Once upon a time there were three black bears who lived on the edge of the boreal forest near Lake Winnipeg in Manitoba.
Correction: it wasn’t once upon a time; it was actually just a week or so ago. Being modern bears, they likely weren’t a family. And they didn’t have an actual house with furniture, and they didn’t leave that house while their porridge was cooling.
It’s been a very hot and exceedingly dry summer in Manitoba. So, the bears could not rely on the berry crop. There weren’t enough to even keep the birds happy, much less the bears. They had to go in search of food outside their familiar woods.
Their noses led them to Grand Beach, one of the top ten sand beaches in North America. Because it was such a hot and dry summer, hardly a mosquito could be found there. This drew hundreds of sun-lovers, beachcombers, and swimmers to the beach. Their fast-food and garbage attracted the bears.
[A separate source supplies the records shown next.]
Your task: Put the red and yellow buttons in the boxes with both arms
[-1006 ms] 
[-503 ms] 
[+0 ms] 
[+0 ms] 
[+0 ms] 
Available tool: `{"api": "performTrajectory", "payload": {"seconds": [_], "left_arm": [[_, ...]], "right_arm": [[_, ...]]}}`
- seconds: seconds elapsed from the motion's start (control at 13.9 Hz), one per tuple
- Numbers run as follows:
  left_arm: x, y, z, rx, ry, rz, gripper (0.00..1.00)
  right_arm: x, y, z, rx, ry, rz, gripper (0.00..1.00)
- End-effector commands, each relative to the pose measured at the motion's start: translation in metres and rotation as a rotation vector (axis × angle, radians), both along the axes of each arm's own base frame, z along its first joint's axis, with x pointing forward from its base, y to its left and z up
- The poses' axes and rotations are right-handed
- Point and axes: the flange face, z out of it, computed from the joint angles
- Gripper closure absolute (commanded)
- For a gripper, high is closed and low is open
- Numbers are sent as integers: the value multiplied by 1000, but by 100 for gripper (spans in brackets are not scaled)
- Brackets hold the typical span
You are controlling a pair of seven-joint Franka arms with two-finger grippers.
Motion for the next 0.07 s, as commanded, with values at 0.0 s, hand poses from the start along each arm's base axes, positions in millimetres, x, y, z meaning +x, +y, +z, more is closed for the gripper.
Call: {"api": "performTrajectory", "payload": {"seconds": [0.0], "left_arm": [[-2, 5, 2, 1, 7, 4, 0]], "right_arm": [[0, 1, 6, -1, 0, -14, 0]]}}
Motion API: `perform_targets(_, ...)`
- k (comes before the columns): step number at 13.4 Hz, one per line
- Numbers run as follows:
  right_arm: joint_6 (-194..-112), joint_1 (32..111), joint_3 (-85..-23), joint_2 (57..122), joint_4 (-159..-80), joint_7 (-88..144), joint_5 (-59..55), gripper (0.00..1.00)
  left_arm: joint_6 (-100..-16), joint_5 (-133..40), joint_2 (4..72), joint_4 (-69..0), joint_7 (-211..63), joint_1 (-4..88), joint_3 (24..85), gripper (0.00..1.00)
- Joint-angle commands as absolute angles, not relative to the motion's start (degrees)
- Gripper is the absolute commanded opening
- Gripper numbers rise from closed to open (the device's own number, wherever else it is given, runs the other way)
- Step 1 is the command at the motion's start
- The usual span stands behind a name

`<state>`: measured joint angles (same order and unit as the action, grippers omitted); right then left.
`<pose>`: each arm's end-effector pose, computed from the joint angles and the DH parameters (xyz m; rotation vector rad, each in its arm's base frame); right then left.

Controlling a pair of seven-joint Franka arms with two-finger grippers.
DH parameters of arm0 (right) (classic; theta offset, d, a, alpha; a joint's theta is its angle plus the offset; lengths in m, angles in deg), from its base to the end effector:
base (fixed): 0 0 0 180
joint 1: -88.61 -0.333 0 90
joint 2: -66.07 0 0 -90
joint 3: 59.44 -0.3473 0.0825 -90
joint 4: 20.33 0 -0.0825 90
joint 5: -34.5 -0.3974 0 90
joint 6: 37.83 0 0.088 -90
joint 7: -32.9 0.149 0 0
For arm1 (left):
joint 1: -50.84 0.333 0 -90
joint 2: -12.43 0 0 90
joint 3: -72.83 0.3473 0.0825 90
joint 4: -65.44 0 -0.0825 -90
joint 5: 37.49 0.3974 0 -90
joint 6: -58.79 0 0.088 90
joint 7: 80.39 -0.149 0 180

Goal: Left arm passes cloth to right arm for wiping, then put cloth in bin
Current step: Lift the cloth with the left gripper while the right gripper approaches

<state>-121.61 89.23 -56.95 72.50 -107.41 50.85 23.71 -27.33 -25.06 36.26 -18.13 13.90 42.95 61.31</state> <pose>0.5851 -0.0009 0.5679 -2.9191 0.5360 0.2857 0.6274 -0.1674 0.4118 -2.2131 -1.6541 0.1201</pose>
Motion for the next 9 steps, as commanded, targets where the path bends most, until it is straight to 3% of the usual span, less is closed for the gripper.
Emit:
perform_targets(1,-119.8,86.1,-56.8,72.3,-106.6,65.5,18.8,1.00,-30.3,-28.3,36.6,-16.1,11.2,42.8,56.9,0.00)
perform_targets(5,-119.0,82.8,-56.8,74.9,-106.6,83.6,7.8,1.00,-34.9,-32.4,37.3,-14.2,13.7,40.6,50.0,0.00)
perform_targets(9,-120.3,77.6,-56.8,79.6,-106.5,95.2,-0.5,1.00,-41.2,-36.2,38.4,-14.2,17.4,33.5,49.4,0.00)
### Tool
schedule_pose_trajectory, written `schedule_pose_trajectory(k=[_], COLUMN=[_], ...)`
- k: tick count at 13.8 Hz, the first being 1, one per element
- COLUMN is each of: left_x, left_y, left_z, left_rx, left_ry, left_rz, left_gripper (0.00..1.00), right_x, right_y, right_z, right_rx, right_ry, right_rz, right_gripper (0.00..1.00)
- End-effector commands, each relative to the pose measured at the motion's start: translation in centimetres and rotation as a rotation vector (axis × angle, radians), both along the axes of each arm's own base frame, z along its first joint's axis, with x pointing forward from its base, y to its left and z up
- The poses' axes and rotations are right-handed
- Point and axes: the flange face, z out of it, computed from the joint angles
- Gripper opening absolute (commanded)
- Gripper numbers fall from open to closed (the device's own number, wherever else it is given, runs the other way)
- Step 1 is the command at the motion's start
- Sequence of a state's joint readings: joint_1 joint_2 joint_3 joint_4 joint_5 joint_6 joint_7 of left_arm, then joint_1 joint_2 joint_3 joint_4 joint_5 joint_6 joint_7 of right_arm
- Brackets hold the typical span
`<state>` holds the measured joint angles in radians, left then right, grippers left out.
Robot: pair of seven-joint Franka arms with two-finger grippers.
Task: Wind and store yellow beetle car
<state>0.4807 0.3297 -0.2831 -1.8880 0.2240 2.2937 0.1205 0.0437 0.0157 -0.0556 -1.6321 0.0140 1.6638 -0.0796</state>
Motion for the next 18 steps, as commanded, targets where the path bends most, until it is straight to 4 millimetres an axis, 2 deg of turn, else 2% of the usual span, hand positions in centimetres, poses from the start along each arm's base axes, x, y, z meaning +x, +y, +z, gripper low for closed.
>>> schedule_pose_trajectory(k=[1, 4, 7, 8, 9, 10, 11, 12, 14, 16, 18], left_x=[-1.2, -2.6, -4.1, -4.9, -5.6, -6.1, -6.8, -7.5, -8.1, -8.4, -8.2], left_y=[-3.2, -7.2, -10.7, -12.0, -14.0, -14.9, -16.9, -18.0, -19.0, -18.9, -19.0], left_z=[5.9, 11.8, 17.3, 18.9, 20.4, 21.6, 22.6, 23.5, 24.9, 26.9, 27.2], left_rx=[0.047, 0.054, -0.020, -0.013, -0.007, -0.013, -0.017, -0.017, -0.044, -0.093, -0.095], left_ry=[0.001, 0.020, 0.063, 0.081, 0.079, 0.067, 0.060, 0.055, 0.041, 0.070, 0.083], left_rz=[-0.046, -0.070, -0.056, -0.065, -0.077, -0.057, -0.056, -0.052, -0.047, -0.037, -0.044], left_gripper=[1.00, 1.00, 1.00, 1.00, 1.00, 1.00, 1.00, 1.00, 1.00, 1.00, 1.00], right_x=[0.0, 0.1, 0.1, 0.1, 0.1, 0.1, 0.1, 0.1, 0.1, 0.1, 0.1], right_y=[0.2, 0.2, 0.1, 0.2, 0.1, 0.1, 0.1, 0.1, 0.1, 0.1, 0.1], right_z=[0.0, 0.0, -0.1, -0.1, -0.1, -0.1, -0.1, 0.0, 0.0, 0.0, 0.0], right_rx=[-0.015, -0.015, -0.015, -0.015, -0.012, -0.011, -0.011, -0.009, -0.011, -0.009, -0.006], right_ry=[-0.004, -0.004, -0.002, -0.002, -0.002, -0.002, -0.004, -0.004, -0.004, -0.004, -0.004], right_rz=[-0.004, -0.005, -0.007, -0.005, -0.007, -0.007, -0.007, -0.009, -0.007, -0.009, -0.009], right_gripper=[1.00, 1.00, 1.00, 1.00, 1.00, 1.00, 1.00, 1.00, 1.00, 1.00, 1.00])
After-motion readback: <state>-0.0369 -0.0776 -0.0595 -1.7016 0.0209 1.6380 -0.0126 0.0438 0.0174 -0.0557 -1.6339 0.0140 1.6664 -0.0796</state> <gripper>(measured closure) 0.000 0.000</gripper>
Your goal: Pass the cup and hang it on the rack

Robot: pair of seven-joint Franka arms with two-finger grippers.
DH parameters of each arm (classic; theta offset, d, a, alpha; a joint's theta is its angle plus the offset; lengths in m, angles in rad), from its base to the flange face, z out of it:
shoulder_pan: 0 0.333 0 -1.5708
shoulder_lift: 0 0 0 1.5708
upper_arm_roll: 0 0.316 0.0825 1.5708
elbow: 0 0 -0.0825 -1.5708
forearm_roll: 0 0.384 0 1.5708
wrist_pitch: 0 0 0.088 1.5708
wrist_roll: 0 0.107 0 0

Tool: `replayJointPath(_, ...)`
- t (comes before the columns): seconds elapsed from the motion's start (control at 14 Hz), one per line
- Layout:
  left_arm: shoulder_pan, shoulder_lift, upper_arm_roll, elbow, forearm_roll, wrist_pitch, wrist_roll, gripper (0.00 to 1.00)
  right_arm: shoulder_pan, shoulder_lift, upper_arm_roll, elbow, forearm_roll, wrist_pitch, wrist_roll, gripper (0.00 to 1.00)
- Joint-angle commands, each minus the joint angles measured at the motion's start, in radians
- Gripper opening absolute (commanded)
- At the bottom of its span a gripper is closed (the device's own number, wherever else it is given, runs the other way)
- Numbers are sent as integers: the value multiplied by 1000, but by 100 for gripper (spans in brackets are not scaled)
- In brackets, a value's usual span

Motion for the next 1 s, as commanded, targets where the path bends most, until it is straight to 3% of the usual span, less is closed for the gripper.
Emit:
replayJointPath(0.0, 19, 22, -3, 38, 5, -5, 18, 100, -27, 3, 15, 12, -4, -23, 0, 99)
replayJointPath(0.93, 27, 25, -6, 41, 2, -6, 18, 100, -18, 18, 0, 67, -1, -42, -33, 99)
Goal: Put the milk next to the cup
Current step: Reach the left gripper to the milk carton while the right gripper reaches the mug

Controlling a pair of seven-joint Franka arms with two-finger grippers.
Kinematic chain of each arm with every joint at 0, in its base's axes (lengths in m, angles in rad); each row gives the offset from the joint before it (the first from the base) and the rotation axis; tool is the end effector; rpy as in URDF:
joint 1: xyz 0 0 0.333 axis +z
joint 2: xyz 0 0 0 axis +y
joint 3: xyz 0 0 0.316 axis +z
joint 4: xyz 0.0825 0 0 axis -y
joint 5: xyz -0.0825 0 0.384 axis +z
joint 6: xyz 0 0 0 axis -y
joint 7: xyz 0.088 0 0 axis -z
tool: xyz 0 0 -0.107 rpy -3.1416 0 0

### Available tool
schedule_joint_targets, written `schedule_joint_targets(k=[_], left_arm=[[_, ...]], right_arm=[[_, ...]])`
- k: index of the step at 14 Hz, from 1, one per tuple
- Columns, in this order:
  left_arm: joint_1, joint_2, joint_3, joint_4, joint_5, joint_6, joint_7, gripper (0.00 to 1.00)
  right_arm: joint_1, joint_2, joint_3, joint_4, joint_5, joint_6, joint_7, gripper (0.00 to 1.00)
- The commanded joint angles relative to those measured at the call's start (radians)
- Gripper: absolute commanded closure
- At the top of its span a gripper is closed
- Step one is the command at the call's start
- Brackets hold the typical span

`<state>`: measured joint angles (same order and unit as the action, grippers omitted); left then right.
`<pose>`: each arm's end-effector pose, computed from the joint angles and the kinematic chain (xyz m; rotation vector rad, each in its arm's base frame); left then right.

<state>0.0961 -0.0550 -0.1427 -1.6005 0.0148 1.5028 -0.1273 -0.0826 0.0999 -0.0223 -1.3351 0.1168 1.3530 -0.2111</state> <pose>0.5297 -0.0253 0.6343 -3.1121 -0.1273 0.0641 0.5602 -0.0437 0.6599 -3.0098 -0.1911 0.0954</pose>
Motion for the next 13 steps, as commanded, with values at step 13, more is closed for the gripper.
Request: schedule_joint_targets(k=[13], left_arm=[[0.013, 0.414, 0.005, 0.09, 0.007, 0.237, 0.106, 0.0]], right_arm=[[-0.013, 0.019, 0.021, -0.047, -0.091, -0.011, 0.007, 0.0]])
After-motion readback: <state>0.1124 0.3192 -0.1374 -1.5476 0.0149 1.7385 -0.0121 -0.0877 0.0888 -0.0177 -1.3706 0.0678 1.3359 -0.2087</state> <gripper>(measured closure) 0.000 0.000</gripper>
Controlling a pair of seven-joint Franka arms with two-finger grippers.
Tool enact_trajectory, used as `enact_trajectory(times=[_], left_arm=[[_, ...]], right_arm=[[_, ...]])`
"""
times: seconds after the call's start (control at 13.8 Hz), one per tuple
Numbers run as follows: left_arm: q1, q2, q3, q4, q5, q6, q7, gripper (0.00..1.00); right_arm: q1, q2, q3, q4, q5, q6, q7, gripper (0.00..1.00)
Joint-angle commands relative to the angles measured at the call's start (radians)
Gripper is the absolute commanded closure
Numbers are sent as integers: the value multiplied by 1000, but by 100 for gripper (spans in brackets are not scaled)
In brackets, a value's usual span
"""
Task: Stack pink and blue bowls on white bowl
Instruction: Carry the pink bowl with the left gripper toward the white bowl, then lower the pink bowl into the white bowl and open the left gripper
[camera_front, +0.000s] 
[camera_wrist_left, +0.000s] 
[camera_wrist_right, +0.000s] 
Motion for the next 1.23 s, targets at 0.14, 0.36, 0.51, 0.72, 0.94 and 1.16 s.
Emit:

The first one, a great, huge bear, showed up on a Thursday. It scared a lot of bathers, except for one woman. Let’s call her Goldilocks. Unlike the original, this Goldilocks decided to chase the bear in her car. The bear panicked and climbed a tree near the beach. The Royal Canadian Mounted Police came and “had to” shoot it because it was agitated. Perhaps they should have shot Goldilocks too.
The next one, a middle-sized bear, showed up the following Monday. Attracted by the smell of cooking fat and discarded French fries, it got between the bathers and their cars. Conservation officers were forced to put it down. Simply darting it with a tranquilizer was not an option. Too many people nearby.
Later that day a small, wee bear arrived on the beach. It met with the same sad fate. Ka-blam!
Modern bears can’t talk the way they do in fairy tales. They can’t say: “Someone’s swimming on my beach” to warn other bears away. They don’t stand a chance when people’s right to suntan and swim unimpeded trumps their need to eat.
Sorry, Disney. Fairy tales don’t always come true.